The expected result is the full set of records, copied precisely, with images dropped.

Entries taken from a collection:
- Opening Delimiter -
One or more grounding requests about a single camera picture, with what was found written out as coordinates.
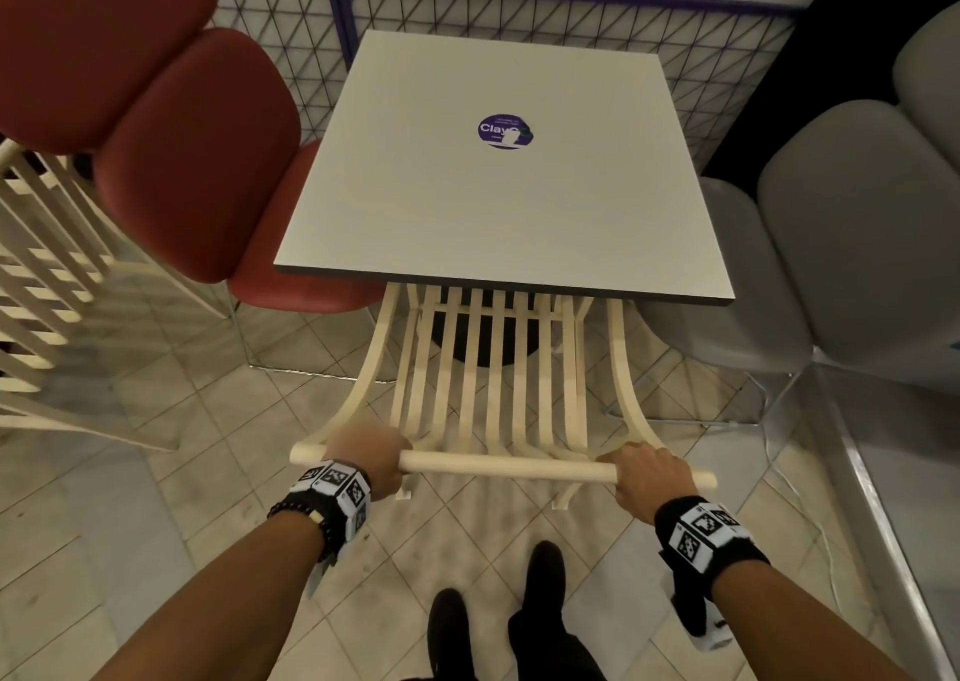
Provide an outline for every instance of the blurred hand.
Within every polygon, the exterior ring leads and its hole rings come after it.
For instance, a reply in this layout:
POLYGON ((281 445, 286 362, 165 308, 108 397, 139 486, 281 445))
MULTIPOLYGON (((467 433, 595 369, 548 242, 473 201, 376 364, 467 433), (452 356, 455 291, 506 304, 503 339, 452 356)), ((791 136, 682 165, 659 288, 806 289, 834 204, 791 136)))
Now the blurred hand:
POLYGON ((597 461, 616 465, 616 503, 647 524, 667 501, 699 493, 688 463, 668 448, 630 441, 597 461))
POLYGON ((323 459, 364 469, 369 476, 370 498, 378 501, 401 487, 401 451, 410 447, 396 428, 359 422, 345 425, 327 442, 323 459))

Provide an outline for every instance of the black round table base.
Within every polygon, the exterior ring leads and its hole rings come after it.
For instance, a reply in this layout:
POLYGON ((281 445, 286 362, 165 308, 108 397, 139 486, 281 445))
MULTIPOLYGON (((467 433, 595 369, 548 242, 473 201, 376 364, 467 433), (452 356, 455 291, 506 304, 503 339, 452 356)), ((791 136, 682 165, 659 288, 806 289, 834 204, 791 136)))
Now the black round table base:
MULTIPOLYGON (((472 290, 464 289, 462 291, 462 305, 470 305, 472 290)), ((439 301, 446 304, 450 297, 450 290, 443 287, 439 293, 439 301)), ((485 289, 483 292, 483 306, 494 306, 494 292, 485 289)), ((514 292, 507 292, 507 309, 514 308, 514 292)), ((534 295, 528 295, 527 308, 533 310, 534 295)), ((433 329, 430 338, 438 347, 444 344, 444 320, 447 318, 446 312, 437 312, 433 316, 433 329)), ((467 360, 467 329, 470 323, 470 315, 457 315, 456 332, 453 336, 453 359, 465 362, 467 360)), ((480 318, 480 347, 477 351, 477 365, 481 368, 490 366, 490 348, 491 338, 494 331, 494 318, 482 316, 480 318)), ((537 351, 540 339, 540 323, 536 319, 527 320, 527 354, 533 354, 537 351)), ((515 347, 517 344, 517 320, 514 317, 507 317, 503 321, 503 364, 512 365, 514 363, 515 347)))

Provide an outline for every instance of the round purple sticker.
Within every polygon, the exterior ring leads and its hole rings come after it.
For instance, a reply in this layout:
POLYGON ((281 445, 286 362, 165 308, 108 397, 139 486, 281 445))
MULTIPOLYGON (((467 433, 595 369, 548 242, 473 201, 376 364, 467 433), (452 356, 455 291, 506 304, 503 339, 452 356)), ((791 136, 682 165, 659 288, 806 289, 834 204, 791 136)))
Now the round purple sticker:
POLYGON ((534 133, 518 116, 495 114, 483 120, 477 127, 480 139, 498 150, 519 150, 534 139, 534 133))

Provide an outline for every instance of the red chair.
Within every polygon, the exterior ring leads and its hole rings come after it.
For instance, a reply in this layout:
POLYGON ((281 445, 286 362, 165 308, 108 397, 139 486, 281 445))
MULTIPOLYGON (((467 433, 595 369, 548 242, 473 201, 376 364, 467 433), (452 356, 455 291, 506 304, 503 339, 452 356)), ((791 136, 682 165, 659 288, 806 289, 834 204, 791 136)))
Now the red chair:
POLYGON ((257 43, 201 31, 216 1, 0 0, 0 20, 16 22, 0 27, 0 130, 45 152, 93 151, 115 223, 243 303, 313 314, 377 303, 385 282, 274 268, 320 143, 300 147, 294 101, 257 43))

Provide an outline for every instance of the person's left hand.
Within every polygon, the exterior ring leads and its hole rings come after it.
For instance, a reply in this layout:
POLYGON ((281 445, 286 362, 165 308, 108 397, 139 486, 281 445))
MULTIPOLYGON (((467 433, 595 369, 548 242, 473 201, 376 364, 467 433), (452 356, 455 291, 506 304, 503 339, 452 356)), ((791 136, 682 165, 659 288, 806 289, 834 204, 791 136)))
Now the person's left hand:
POLYGON ((403 473, 401 451, 413 447, 396 428, 376 423, 352 423, 339 430, 326 444, 323 459, 333 459, 364 469, 373 501, 397 493, 403 473))
- Closing Delimiter -
Solution to this problem:
One or more grounding requests about a single camera picture, with what was found written out as coordinates.
Provide an outline for every instance of the blurred hand.
Within every polygon, the exterior ring leads and its hole rings come after it.
For instance, a reply in this layout:
POLYGON ((281 445, 286 362, 165 308, 108 397, 139 486, 281 445))
MULTIPOLYGON (((467 433, 595 369, 548 242, 473 201, 376 364, 467 433), (452 356, 455 291, 506 304, 503 339, 452 356)), ((791 136, 682 165, 659 288, 806 289, 834 204, 791 136)))
Now the blurred hand:
POLYGON ((597 461, 616 465, 616 503, 647 524, 667 501, 699 493, 688 463, 668 448, 630 441, 597 461))
POLYGON ((323 459, 364 469, 369 476, 370 498, 378 501, 401 487, 401 451, 410 447, 396 428, 359 422, 345 425, 327 442, 323 459))

Provide an outline for every instance of the black round table base.
Within every polygon, the exterior ring leads and its hole rings come after it.
For instance, a reply in this layout:
POLYGON ((281 445, 286 362, 165 308, 108 397, 139 486, 281 445))
MULTIPOLYGON (((467 433, 595 369, 548 242, 473 201, 376 364, 467 433), (452 356, 455 291, 506 304, 503 339, 452 356)), ((791 136, 682 165, 659 288, 806 289, 834 204, 791 136)))
Now the black round table base:
MULTIPOLYGON (((472 290, 464 289, 462 291, 462 305, 470 305, 472 290)), ((439 301, 446 304, 450 297, 450 290, 443 287, 439 293, 439 301)), ((485 289, 483 292, 483 306, 494 306, 494 292, 485 289)), ((514 292, 507 292, 507 309, 514 308, 514 292)), ((534 295, 528 295, 527 308, 533 310, 534 295)), ((433 329, 430 338, 438 347, 444 344, 444 320, 447 318, 446 312, 437 312, 433 316, 433 329)), ((467 360, 467 329, 470 323, 470 315, 457 315, 456 332, 453 336, 453 359, 465 362, 467 360)), ((480 318, 480 347, 477 351, 477 365, 481 368, 490 366, 490 348, 491 338, 494 331, 494 318, 482 316, 480 318)), ((537 351, 540 339, 540 323, 536 319, 527 320, 527 354, 533 354, 537 351)), ((515 347, 517 344, 517 320, 514 317, 507 317, 503 321, 503 364, 512 365, 514 363, 515 347)))

Provide an outline for every instance of the round purple sticker.
Within every polygon, the exterior ring leads and its hole rings come after it.
For instance, a reply in this layout:
POLYGON ((281 445, 286 362, 165 308, 108 397, 139 486, 281 445))
MULTIPOLYGON (((467 433, 595 369, 548 242, 473 201, 376 364, 467 433), (452 356, 455 291, 506 304, 503 339, 452 356)), ((791 136, 682 165, 659 288, 806 289, 834 204, 791 136)))
Now the round purple sticker:
POLYGON ((534 133, 518 116, 495 114, 483 120, 477 127, 480 139, 498 150, 519 150, 534 139, 534 133))

Provide an outline for every instance of the red chair.
Within every polygon, the exterior ring leads and its hole rings come after it.
For instance, a reply in this layout:
POLYGON ((281 445, 286 362, 165 308, 108 397, 139 486, 281 445))
MULTIPOLYGON (((467 433, 595 369, 548 242, 473 201, 376 364, 467 433), (452 356, 455 291, 506 304, 503 339, 452 356)), ((791 136, 682 165, 659 288, 806 289, 834 204, 791 136)))
Now the red chair:
POLYGON ((257 43, 201 31, 216 1, 0 0, 0 20, 16 22, 0 27, 0 130, 45 152, 93 151, 115 223, 243 303, 313 314, 377 303, 385 282, 274 268, 320 143, 300 147, 294 101, 257 43))

Provide an outline for every instance of the person's left hand.
Within every polygon, the exterior ring leads and its hole rings come after it.
For instance, a reply in this layout:
POLYGON ((281 445, 286 362, 165 308, 108 397, 139 486, 281 445))
MULTIPOLYGON (((467 433, 595 369, 548 242, 473 201, 376 364, 467 433), (452 356, 455 291, 506 304, 503 339, 452 356)), ((791 136, 682 165, 659 288, 806 289, 834 204, 791 136)))
Now the person's left hand:
POLYGON ((403 473, 401 451, 413 447, 396 428, 376 423, 352 423, 339 430, 326 444, 323 459, 333 459, 364 469, 373 501, 397 493, 403 473))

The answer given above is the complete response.